As US Hits Debt Limit, Treasury Taps Fed Pensions
Move staves off default until Aug. 2
By Matt Cantor, Newser User
Posted May 16, 2011 3:41 PM CDT
Treasury Secretary Timothy Geithner is shown Monday, May 9, 2011 at the Treasury Department in Washington.   (AP Photo/Jacquelyn Martin)

(Newser) – Washington hit the debt ceiling today, barring the Treasury Department from borrowing from the public, so it will begin borrowing from federal workers’ pensions to keep the government afloat. Treasury is legally bound to reimburse the pensions, so retirees won't be affected, notes the Washington Post, but if the debt ceiling isn’t raised by Aug. 2, secretary Timothy Geithner warned again today that the US will hit default.
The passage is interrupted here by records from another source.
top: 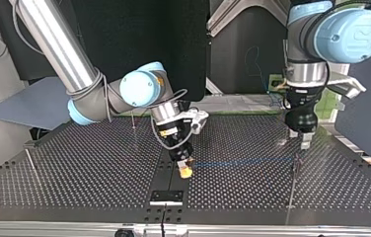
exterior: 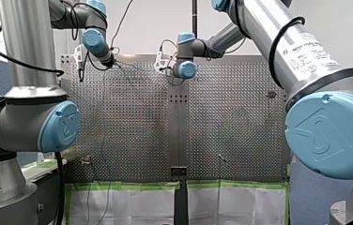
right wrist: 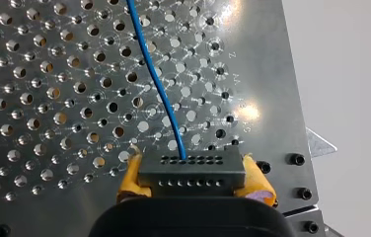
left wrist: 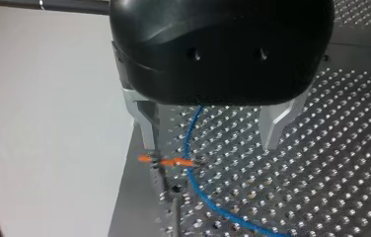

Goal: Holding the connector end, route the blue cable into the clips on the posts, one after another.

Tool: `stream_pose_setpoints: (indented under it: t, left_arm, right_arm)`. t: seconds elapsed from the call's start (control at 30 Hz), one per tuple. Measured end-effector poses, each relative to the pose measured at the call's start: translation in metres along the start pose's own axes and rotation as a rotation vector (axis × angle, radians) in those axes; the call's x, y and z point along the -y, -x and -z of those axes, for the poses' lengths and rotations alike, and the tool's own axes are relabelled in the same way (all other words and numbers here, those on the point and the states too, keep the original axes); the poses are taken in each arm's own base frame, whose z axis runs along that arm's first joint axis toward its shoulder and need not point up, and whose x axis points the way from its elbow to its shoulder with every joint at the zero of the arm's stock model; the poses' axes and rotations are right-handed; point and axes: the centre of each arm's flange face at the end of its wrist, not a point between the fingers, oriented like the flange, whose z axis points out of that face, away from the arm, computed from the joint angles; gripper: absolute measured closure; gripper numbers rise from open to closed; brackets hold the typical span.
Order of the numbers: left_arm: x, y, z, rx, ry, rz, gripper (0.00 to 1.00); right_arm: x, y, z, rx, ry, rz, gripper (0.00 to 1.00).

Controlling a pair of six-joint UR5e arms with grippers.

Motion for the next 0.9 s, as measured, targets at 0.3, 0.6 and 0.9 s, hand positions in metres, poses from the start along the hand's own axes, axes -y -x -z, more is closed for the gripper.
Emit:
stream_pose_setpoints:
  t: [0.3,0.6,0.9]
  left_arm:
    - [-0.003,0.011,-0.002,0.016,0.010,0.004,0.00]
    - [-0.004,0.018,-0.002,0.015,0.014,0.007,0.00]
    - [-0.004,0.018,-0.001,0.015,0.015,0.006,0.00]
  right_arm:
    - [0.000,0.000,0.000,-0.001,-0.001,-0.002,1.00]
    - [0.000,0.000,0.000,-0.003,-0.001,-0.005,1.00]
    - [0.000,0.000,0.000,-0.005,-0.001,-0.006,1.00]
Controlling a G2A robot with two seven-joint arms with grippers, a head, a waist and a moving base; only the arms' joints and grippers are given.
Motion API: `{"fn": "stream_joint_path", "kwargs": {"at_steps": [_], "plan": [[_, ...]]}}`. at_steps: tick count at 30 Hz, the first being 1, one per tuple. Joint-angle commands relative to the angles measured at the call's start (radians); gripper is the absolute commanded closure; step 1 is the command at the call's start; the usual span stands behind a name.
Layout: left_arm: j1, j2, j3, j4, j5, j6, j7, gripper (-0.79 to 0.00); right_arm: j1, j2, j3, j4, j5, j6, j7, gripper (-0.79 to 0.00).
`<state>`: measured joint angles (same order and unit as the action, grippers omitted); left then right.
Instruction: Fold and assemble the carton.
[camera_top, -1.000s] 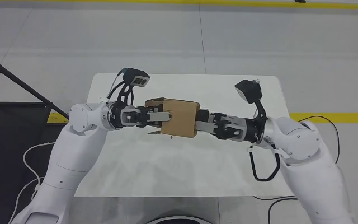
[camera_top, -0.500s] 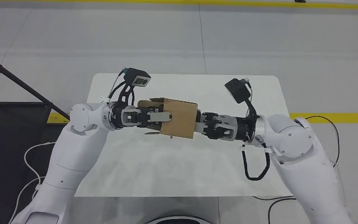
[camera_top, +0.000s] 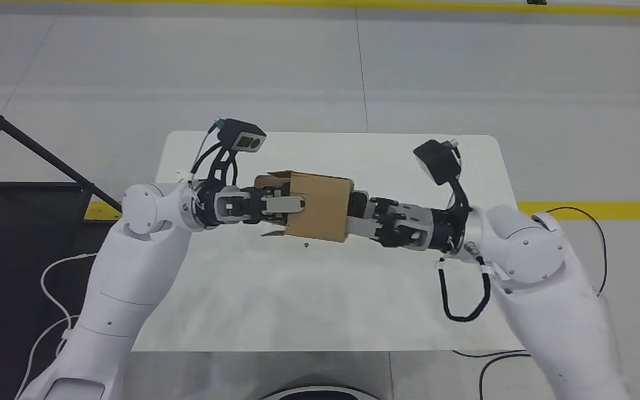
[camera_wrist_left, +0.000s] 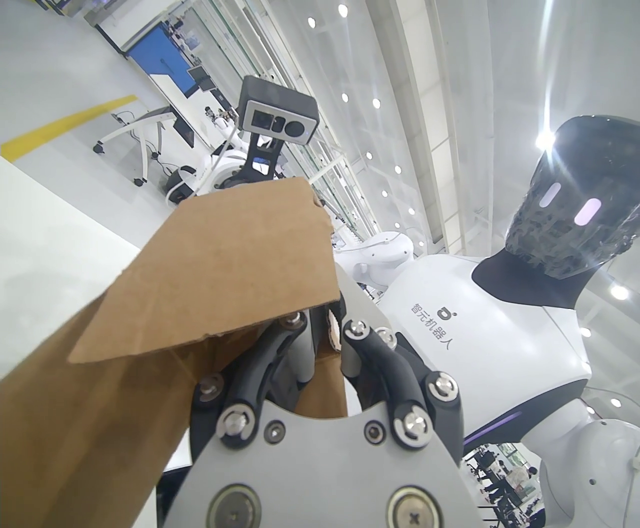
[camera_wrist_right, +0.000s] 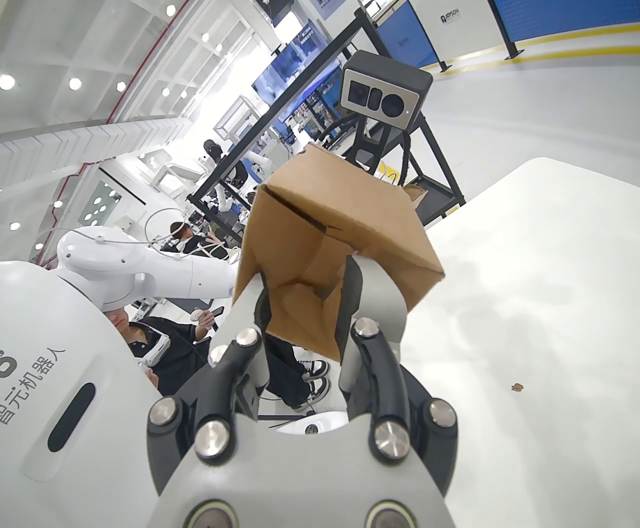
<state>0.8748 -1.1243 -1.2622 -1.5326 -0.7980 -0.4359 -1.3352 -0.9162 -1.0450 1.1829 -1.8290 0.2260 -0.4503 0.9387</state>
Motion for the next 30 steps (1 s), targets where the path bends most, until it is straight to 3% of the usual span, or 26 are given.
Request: {"fn": "stream_joint_path", "kwargs": {"at_steps": [1, 7, 9, 10, 11, 12, 23, 30], "plan": [[0.001, 0.000, -0.001, -0.001, -0.001, 0.000, -0.001, 0.000, -0.017, 0.003, 0.018, -0.005, 0.008, -0.011, 0.004, -0.400], [0.000, -0.001, 0.001, -0.002, 0.002, 0.001, 0.000, 0.000, -0.063, 0.013, 0.067, -0.028, 0.023, -0.034, 0.006, -0.422], [0.000, -0.001, 0.001, -0.001, 0.004, 0.002, 0.002, 0.000, -0.079, 0.016, 0.087, -0.032, 0.031, -0.047, 0.002, -0.468], [0.001, -0.001, 0.000, -0.002, 0.004, 0.002, 0.005, 0.000, -0.088, 0.017, 0.097, -0.033, 0.034, -0.056, 0.000, -0.520], [0.001, 0.000, -0.001, -0.003, 0.006, 0.002, 0.006, 0.000, -0.097, 0.019, 0.109, -0.036, 0.034, -0.066, -0.002, -0.677], [0.002, 0.000, -0.002, -0.004, 0.008, 0.003, 0.007, 0.000, -0.106, 0.021, 0.119, -0.038, 0.030, -0.076, -0.004, -0.776], [0.011, 0.004, -0.016, -0.029, 0.033, 0.018, 0.017, 0.000, -0.236, 0.037, 0.230, -0.129, -0.092, -0.251, -0.074, -0.785], [0.011, 0.004, -0.014, -0.033, 0.040, 0.020, 0.020, 0.000, -0.240, 0.037, 0.232, -0.131, -0.093, -0.253, -0.076, -0.785]]}}
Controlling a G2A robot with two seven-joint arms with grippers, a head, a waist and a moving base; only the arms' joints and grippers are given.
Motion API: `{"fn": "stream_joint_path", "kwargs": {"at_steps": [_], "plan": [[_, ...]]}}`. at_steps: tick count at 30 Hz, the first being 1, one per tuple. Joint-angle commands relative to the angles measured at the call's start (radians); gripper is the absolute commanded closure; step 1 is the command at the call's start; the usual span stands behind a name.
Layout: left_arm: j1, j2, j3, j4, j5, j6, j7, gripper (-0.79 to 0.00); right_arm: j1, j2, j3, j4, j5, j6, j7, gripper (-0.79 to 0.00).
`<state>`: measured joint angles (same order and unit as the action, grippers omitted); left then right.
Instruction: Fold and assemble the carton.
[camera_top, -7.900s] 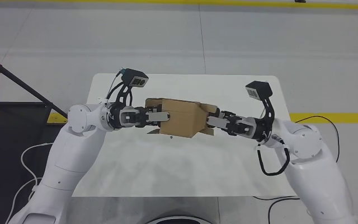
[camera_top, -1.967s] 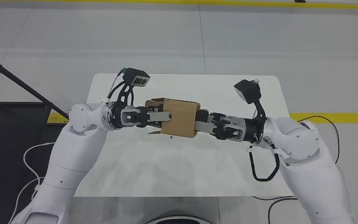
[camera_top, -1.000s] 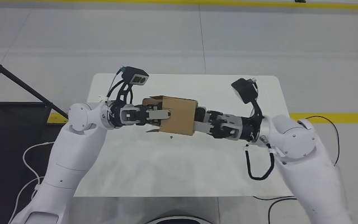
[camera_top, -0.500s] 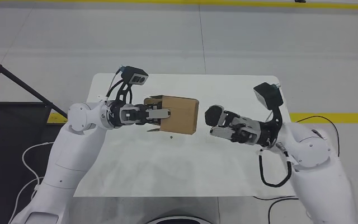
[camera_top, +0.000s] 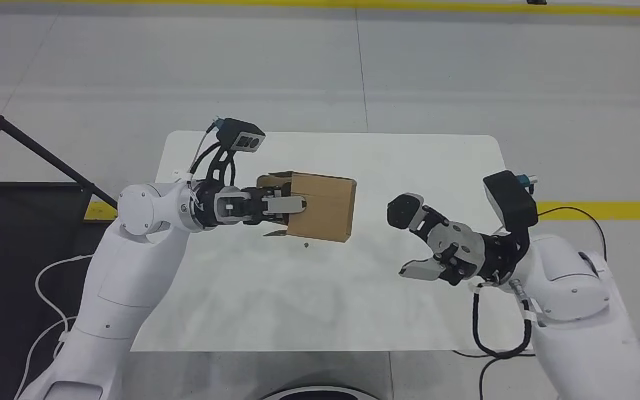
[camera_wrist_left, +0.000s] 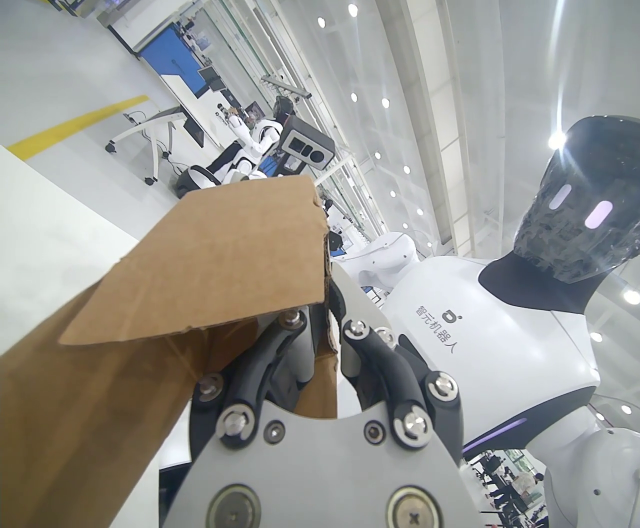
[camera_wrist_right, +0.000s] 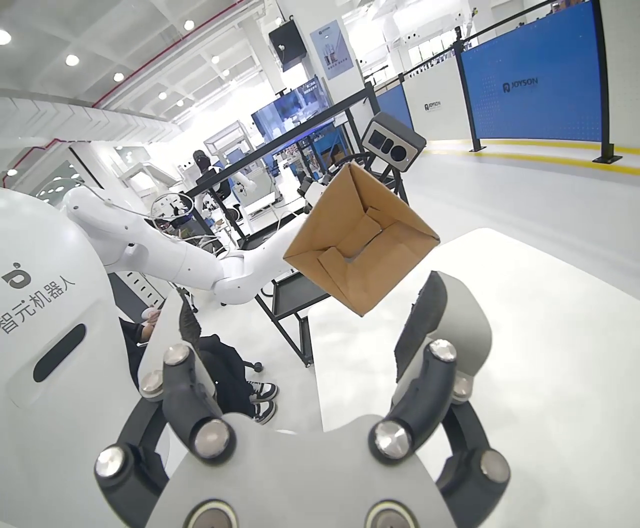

Republicans, however, aren't buying Dems' dire predictions, and the Wall Street Journal notes that a deal is likely far off, though both sides appear to want to avoid coming down to the wire. “There will be no debt-limit increase without serious budget reforms and significant spending cuts that are greater than any increase in the debt limit,” John Boehner said today, Politico reports. Consensus on where cuts might focus remains vague, but federal pension reform is said to be among items on the chopping block. Since 1985, the government has borrowed from special programs six times to prevent default—but this time, it needs much more money.